Recorded data -

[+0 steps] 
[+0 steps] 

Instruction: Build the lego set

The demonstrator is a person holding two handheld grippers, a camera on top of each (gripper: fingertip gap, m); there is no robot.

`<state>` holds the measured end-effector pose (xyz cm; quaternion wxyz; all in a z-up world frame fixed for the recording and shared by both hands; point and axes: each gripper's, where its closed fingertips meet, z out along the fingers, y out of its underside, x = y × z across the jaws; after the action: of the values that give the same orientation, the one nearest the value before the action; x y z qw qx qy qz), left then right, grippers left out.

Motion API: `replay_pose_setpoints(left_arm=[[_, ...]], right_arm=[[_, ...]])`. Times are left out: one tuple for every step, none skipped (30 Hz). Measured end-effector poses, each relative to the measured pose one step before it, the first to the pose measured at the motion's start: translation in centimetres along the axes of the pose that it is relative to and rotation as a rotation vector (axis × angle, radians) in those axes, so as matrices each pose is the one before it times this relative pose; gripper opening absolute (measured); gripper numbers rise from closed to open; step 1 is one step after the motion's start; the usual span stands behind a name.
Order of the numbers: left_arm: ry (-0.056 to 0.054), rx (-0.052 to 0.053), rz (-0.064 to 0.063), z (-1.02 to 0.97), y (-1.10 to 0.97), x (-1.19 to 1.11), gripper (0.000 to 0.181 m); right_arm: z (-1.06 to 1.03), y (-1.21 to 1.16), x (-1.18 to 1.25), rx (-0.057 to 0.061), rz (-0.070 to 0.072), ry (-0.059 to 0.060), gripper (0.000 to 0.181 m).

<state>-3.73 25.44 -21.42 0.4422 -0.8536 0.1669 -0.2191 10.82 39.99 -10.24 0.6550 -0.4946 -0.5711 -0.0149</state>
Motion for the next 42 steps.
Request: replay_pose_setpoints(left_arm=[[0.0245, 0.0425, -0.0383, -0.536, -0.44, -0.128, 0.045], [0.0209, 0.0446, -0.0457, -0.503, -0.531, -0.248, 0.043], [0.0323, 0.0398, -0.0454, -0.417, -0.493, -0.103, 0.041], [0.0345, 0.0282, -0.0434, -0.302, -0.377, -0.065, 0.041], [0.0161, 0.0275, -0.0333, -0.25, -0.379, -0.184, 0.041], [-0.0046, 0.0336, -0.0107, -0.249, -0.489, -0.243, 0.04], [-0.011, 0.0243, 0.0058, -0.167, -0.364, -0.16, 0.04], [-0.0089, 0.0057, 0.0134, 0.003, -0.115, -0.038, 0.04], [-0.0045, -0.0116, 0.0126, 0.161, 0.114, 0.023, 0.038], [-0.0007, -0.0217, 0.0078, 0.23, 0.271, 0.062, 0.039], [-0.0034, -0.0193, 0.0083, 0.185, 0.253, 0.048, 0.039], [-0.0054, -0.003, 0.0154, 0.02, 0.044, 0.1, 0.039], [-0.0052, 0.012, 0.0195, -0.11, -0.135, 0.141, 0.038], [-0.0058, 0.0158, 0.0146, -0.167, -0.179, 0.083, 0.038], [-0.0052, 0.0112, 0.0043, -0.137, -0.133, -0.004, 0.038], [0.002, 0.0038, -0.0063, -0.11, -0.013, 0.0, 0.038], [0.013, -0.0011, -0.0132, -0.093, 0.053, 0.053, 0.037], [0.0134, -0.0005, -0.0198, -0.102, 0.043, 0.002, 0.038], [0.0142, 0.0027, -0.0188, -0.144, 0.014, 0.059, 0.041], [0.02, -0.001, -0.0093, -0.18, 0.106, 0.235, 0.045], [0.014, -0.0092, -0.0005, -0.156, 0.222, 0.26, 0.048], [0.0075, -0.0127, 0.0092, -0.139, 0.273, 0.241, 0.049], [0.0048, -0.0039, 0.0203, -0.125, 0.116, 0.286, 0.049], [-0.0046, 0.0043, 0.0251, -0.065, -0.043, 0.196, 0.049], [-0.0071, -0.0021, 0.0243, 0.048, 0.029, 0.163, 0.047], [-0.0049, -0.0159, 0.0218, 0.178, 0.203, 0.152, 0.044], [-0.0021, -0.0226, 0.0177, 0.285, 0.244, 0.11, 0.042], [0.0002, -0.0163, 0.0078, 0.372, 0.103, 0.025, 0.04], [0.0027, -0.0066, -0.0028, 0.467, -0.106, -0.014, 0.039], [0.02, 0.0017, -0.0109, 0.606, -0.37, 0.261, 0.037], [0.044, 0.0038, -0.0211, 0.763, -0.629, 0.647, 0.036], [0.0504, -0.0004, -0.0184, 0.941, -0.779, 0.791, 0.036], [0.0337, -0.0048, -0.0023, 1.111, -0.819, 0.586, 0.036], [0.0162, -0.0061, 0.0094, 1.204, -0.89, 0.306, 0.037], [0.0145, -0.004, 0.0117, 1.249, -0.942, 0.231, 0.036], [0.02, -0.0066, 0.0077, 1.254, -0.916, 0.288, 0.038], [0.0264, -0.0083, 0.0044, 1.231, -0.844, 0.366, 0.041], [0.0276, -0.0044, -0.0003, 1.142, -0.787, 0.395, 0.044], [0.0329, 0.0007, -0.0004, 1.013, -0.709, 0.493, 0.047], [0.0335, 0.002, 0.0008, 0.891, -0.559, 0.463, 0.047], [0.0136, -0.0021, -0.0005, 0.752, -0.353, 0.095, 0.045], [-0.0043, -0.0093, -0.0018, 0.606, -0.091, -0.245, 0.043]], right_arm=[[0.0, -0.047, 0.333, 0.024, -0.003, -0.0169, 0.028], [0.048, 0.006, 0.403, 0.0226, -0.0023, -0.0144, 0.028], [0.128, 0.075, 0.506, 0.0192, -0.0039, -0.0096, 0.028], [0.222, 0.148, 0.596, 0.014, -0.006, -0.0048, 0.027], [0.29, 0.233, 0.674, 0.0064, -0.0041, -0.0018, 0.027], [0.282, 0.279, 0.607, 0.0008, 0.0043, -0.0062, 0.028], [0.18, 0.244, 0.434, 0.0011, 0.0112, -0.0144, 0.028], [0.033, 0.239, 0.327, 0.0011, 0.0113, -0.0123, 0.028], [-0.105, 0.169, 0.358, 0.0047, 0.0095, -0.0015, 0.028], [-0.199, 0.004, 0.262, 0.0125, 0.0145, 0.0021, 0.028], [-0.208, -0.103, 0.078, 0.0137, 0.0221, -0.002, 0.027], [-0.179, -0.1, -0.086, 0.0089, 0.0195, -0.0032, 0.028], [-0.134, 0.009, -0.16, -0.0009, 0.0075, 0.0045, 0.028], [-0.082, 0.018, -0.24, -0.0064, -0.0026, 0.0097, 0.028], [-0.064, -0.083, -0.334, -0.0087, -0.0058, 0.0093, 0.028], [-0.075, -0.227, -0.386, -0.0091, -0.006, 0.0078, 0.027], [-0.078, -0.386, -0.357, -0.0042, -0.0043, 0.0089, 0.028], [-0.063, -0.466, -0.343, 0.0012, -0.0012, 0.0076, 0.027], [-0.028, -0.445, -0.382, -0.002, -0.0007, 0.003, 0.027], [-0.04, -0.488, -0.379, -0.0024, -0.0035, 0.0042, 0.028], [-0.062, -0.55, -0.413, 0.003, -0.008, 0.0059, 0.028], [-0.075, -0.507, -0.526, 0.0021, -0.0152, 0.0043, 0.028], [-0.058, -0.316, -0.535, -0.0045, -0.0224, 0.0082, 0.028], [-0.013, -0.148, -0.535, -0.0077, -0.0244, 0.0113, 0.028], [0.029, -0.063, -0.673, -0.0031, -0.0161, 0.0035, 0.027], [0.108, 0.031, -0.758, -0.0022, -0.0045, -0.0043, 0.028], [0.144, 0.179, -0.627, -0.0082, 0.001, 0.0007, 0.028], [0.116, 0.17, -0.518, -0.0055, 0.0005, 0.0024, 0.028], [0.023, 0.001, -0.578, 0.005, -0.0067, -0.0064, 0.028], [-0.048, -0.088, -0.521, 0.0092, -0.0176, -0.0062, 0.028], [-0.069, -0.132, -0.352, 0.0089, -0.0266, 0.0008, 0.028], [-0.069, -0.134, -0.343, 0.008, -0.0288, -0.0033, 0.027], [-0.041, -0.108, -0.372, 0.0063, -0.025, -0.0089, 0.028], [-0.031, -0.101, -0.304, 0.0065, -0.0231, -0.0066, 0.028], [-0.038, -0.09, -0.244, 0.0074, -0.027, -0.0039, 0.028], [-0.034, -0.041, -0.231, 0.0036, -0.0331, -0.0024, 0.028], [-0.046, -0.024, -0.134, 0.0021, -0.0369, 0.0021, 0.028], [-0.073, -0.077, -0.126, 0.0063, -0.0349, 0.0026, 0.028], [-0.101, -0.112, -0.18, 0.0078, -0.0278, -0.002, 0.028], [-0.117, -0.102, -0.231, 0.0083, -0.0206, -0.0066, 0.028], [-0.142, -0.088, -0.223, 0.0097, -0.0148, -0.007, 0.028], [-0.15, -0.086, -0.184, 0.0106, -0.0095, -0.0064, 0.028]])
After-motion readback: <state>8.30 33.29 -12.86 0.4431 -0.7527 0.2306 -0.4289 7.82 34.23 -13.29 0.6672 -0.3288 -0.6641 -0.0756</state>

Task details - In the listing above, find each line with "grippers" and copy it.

Exercise response -
The demonstrator is a person holding two handheld grippers, a camera on top of each (gripper: fingertip gap, m); there is no robot.
`<state>` holds the measured end-effector pose (xyz cm; quaternion wxyz; all in a z-up world frame fixed for the recording and shared by both hands; point and axes: each gripper's, where its closed fingertips meet, z out along the fingers, y out of its underside, x = y × z across the jaws; after the action: of the values that give the same orientation, the one nearest the value before the action; x y z qw qx qy qz), left then right, grippers left out.

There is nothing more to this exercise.